Magneto Mori is an exploration of tape recording as a form of memory storage. In this iteration the location is the Irish mountain town of Kilfinane. Using a portable reel to reel tape recorder sounds from around the town were recorded onto the first side of the tape over a two day period – dripping rain, creaky gates, car mechanics, drainpipes, shops, church bells, refrigerator cabinets, wind blowing through the trees, passing traffic, etc. were just some of the sounds encountered.

On the second side were compiled voices of Kilfinane – extracts from the personal radio archives of Diarmuid McIntyre and Grey Heron Media that date back as far as twenty years or more. The recordings selected consisted mostly of local history, coverage of community events, news stories of local interest and interviews with a variety of Kilfinane residents.

Using tape as an analogy for the frailty of human memory this tape was then cut into pieces of random length, freeing the sounds from their linear, chronological sequence. The tape cuttings were then intermingled with a collection of magnets that de-magnetise (thus erasing) portions of the tape. The tape (along with the magnets) was then buried in a hole in the grounds of the local school. After several days steeped in the earth of Kilfinane the remaining audio fragments were exhumed. Dirty, mangled and partially erased the tape was washed, dried and spliced back together in a random order ready for playback.

This process of recording, emancipation from chronology, burial, erasure over time, unearthing and the reassembly of jumbled fragments for playback parallels the operation of memory and recall. Experience, retention, buried memories, forgetting, distortions, recall and chronological inaccuracies are all aspects of the human memory process. The main difference being that our memory is selective and plays an active role in what it chooses to remember or forget rather than the arbitrary procedures that are in operation here.

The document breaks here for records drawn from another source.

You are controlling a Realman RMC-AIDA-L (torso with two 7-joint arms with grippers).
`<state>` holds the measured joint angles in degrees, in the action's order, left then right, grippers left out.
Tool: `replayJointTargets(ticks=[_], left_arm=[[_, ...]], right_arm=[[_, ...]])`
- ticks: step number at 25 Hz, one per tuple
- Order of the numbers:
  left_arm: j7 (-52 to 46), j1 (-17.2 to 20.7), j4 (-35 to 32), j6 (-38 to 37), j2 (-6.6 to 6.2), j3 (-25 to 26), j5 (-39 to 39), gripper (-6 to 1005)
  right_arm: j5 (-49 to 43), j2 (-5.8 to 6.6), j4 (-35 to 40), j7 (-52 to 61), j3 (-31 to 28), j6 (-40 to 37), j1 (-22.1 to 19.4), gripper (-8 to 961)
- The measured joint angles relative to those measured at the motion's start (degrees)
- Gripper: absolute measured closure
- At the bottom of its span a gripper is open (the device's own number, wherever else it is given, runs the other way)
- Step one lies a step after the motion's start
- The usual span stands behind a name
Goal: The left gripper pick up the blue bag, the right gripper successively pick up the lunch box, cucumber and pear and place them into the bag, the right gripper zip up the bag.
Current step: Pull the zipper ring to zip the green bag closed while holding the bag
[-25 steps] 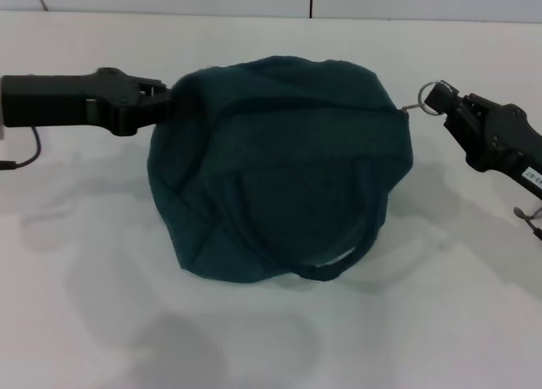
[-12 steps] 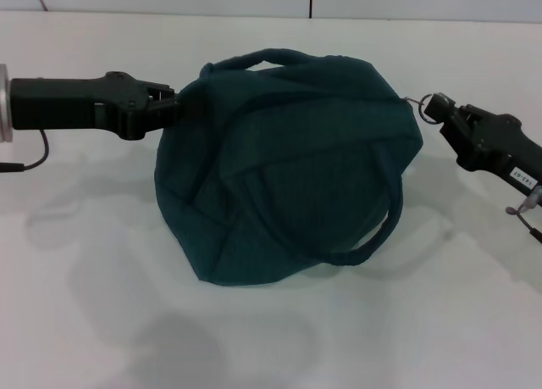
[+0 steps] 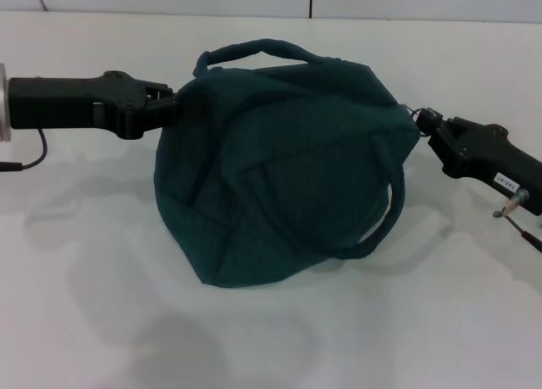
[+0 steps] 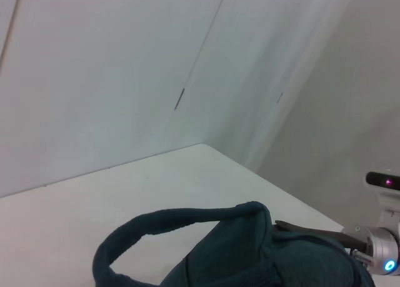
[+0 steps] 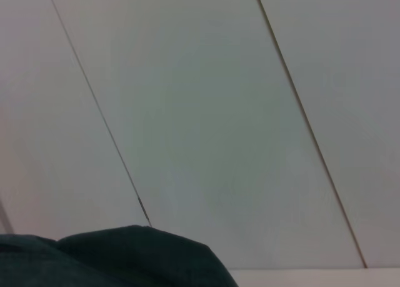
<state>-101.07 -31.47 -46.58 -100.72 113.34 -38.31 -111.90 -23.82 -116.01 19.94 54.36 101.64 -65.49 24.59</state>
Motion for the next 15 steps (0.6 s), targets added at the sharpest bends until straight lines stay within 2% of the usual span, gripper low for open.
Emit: replayJointTargets(ticks=[15], left_arm=[[0.1,-0.07,-0.01,0.0,0.1,-0.01,0.09,944]], right_arm=[[0.36,-0.18,-0.03,0.29,3.6,3.23,0.97,835]])
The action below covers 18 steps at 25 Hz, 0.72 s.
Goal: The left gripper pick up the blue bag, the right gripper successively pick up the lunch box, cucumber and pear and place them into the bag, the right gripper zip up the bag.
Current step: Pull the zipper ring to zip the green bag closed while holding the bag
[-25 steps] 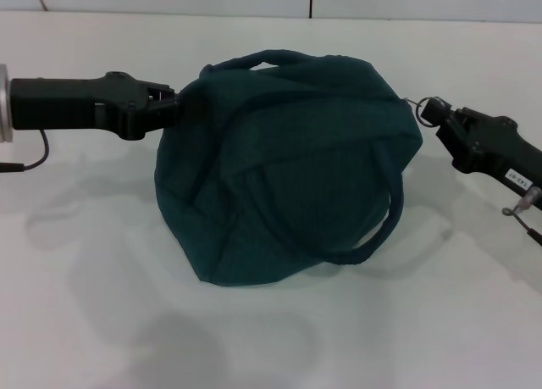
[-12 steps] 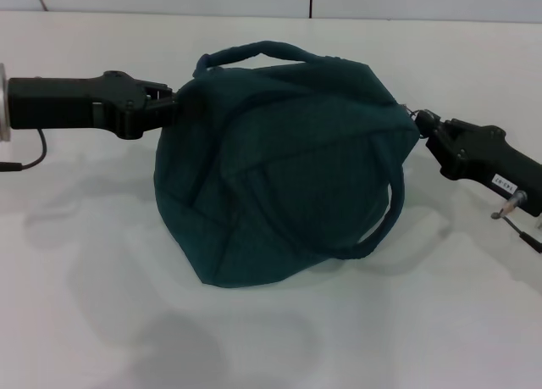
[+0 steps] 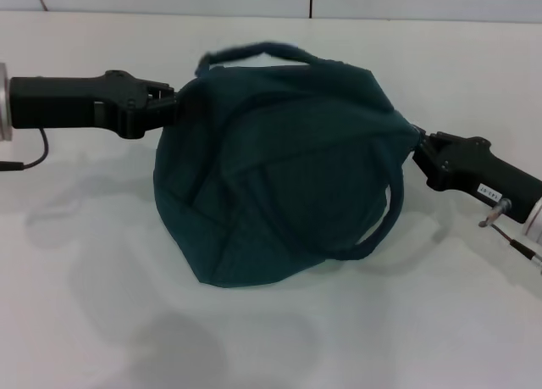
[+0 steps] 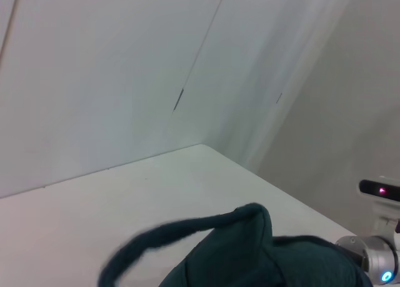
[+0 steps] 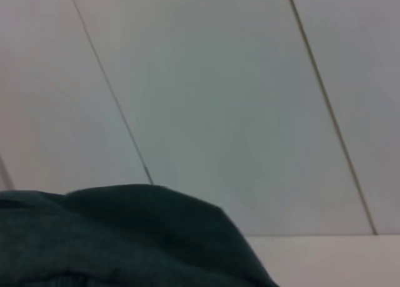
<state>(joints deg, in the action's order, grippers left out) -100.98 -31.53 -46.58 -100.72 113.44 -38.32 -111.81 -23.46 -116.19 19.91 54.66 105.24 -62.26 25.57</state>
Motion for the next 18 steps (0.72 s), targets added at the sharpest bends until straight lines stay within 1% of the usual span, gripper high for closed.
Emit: replayJointTargets(ticks=[10,18], left_arm=[[-0.01,0.53,0.0,0.0,0.11,0.24,0.18,944],[-0.01,0.49,0.0,0.0,-0.04,0.35,0.24,945]], right_arm=[[0.79,0.01,0.01,0.12,-0.87,0.76,-0.53,831],[0.5,0.09,0.03,0.27,0.93,3.12,0.33,829]])
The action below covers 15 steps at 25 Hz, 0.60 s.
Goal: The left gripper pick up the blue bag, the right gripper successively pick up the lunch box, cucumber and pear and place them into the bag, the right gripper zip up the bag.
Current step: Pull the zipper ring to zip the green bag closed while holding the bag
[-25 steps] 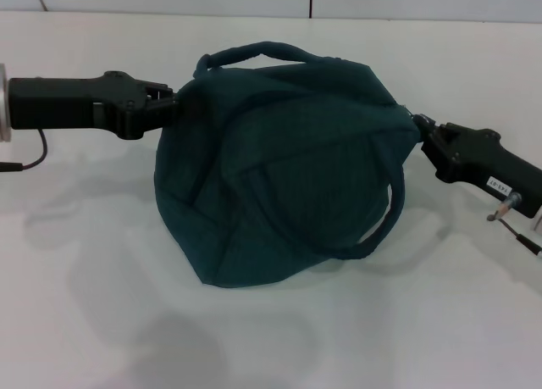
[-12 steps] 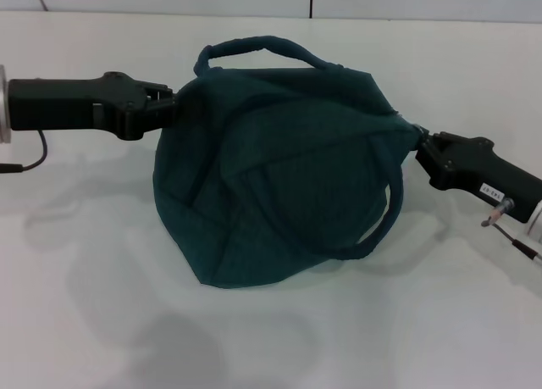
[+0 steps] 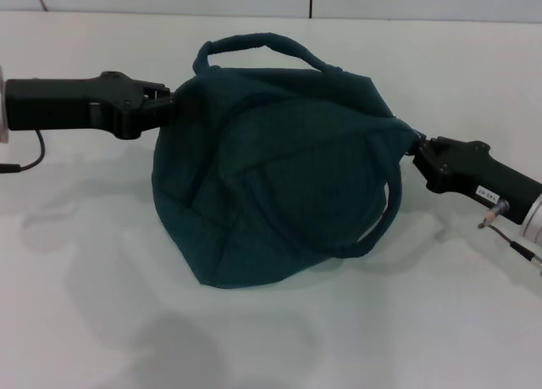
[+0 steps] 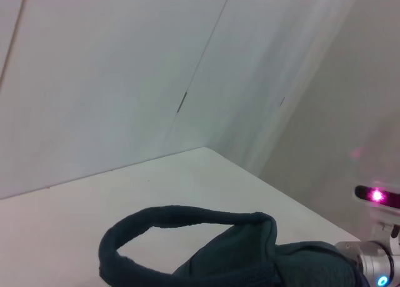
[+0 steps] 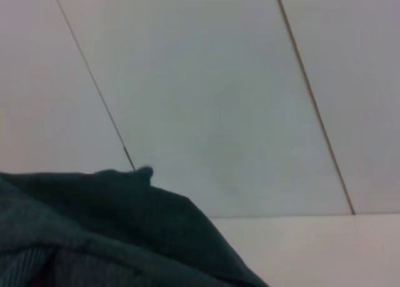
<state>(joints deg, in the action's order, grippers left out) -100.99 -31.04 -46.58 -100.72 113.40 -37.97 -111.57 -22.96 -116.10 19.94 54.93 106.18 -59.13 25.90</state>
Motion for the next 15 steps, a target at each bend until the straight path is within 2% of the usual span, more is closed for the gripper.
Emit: replayJointTargets(ticks=[10,15], left_arm=[[0.0,0.01,0.0,0.0,-0.2,0.0,0.12,945],[0.0,0.13,0.0,-0.06,0.02,0.01,0.15,945]], right_arm=[[0.25,0.16,0.5,0.01,1.41,1.1,0.38,825],[0.24,0.44,0.44,-0.16,1.49,-3.08,0.43,824]])
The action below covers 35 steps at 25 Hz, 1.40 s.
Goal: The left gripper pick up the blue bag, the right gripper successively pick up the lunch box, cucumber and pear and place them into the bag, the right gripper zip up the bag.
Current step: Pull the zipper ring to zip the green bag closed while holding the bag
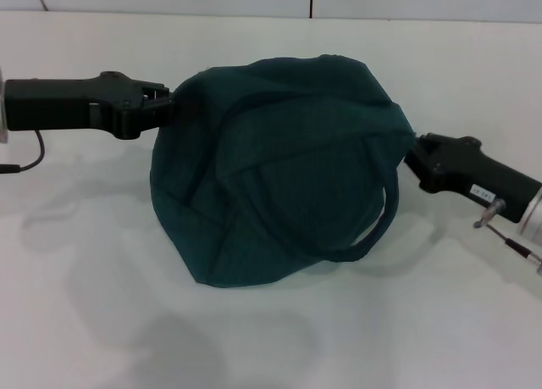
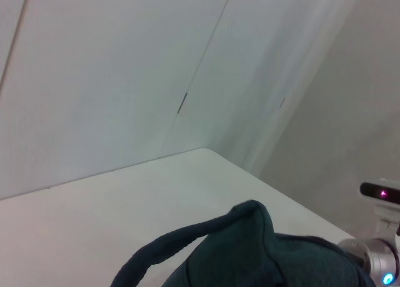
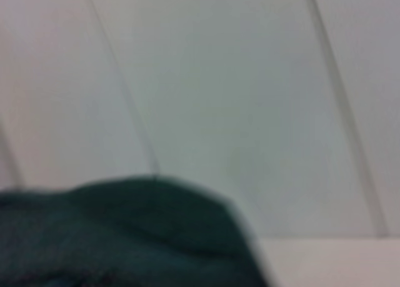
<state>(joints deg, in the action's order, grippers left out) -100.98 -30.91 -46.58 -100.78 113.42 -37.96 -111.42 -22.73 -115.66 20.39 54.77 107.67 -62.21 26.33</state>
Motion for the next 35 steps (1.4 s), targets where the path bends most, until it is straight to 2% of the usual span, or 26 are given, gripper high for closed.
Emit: replayJointTargets(ticks=[5,12,24,31,35], left_arm=[[0.0,0.06,0.01,-0.07,0.04,-0.04,0.0,944],[0.0,0.15,0.0,-0.12,0.14,-0.02,0.0,944],[0.0,0.15,0.0,-0.12,0.14,-0.01,0.0,945],[0.0,0.57,0.0,-0.15,0.14,-0.01,0.04,945],[0.34,0.74,0.0,-0.22,0.13,0.0,0.06,944]], right_arm=[[0.09,-0.05,-0.21,-0.09,-6.04,-0.16,-1.44,822],[-0.59,0.09,-0.33,-0.15,-5.47,0.94,-0.84,820],[-4.12,-0.5,0.16,0.26,-2.33,6.61,1.91,816],[-3.43,-0.04,0.22,0.31,-3.16,1.66,0.83,814],[-3.88,1.04,-0.28,0.94,-3.5,-3.63,0.57,812]])
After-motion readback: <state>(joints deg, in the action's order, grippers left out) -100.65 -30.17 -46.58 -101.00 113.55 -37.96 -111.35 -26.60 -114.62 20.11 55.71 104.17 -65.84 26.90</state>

Once the tape was cut into pieces there was no way of telling which fragments were which and in the process of splicing the tape back together the voice recordings gathered over a twenty year period became interspersed with the sounds of those two days spent making field recordings in the area.

Further digital recordings were also made around the same location during the period of the tape’s interment. The contrast between these higher fidelity field recordings and the degraded analogue sounds added a further substrata of time to the process.

The final listening event consisted of two parts: A straight uninterrupted playback of side one (aside from occasional tape jams).
Followed by: Playback of the second side combined with a live collage of pre-prepared field recordings made in the intervening days.

Side A and Side B of this cassette tape correspond to these two distinct versions of the piece.

Magneto Mori was first presented at the Kilfinane Convent Chapel as part of the Hearsay Festival on October 1st, 2017.